In the simultaneous acquisition of EEG and fMRI, analysis of EEG signals is a difficult task due to ballistocardiogram (BCG) and electro-oculogram (EOG) artifacts. It gets worse if evoked potentials are measured inside MRI for their minute responses in comparison to the spontaneous brain responses. In this paper, we propose a new method for removing both artifacts simultaneously from the evoked EEG signals acquired inside MRI using constrained Independent component analysis (cICA). With properly designed reference functions for the BCG and EOG artifacts as constraints, cICA identifies the independent components (ICs) corresponding to the artifacts.
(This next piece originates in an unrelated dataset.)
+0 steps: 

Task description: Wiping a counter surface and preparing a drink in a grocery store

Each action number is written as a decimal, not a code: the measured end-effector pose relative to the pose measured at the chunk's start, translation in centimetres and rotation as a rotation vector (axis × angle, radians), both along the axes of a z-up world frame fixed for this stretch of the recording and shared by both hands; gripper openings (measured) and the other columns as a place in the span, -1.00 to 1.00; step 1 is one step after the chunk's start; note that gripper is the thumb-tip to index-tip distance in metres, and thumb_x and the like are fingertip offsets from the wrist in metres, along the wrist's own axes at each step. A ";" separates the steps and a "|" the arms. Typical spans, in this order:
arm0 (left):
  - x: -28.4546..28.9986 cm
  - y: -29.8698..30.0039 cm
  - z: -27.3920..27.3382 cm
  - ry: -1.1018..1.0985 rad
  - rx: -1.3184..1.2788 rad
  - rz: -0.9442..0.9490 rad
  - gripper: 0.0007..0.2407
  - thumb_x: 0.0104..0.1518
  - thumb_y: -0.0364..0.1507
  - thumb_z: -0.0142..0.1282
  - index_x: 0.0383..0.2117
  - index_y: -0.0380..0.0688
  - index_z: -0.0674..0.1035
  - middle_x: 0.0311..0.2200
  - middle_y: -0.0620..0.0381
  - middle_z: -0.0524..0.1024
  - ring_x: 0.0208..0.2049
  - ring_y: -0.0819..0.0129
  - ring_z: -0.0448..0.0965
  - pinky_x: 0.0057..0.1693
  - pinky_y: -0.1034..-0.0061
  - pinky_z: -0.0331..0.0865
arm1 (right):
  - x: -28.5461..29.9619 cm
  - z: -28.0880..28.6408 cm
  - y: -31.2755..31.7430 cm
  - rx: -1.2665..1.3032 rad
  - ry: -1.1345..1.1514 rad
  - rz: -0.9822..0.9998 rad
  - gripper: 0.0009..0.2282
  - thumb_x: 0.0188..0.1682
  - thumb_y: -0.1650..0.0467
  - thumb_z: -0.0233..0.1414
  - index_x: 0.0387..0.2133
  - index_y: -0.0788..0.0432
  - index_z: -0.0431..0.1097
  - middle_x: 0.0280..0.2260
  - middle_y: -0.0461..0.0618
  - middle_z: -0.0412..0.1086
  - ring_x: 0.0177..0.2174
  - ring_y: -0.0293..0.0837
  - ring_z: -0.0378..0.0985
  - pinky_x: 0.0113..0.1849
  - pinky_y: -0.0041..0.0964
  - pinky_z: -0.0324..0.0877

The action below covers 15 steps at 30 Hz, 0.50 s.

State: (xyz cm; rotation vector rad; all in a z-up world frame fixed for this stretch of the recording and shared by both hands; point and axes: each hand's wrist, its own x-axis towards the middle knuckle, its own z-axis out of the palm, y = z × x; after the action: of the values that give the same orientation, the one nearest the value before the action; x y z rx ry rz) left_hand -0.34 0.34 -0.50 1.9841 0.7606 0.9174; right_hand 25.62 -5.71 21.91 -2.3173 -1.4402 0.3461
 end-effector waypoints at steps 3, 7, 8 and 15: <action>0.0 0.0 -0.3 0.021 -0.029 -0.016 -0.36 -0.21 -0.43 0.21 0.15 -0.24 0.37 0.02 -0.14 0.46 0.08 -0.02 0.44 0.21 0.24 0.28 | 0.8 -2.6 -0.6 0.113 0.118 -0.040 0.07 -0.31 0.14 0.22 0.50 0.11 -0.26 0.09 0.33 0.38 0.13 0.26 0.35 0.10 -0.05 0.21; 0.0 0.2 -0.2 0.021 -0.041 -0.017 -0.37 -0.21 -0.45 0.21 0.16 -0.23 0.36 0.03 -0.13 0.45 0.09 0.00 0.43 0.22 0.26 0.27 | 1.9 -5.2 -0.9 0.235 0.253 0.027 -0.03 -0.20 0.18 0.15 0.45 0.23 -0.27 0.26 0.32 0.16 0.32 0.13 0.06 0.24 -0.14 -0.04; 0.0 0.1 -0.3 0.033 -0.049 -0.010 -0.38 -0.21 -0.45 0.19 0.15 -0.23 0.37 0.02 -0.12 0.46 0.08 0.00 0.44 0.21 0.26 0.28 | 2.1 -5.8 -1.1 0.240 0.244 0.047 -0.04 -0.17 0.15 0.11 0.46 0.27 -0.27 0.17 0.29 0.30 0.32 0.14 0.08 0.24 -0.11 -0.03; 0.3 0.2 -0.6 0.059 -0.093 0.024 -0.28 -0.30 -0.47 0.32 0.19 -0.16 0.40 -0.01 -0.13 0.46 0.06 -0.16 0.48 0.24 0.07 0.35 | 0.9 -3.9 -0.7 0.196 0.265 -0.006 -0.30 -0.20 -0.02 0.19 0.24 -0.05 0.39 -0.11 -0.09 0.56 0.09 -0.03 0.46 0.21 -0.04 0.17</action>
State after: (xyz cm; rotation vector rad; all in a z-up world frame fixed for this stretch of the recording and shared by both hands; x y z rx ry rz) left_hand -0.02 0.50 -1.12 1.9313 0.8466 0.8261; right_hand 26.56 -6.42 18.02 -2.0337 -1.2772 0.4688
Then artifact-removed EEG signals are reconstructed after removing the identified ICs to obtain evoked potentials. To evaluate our proposed technique, we have removed the artifacts with cICA and the standard template subtraction technique and generated visual evoked potentials (VEPs) respectively which are compared to the VEPs obtained from EEG signals measured outside MRI. Our results indicate that our cICA technique performs better than the standard BCG artifact removal methods with some efficient features.

Keywords

Independent Component Analysis Independent Component Analysis Artifact Removal Template Subtraction Artifact Template 
These keywords were added by machine and not by the authors. This process is experimental and the keywords may be updated as the learning algorithm improves.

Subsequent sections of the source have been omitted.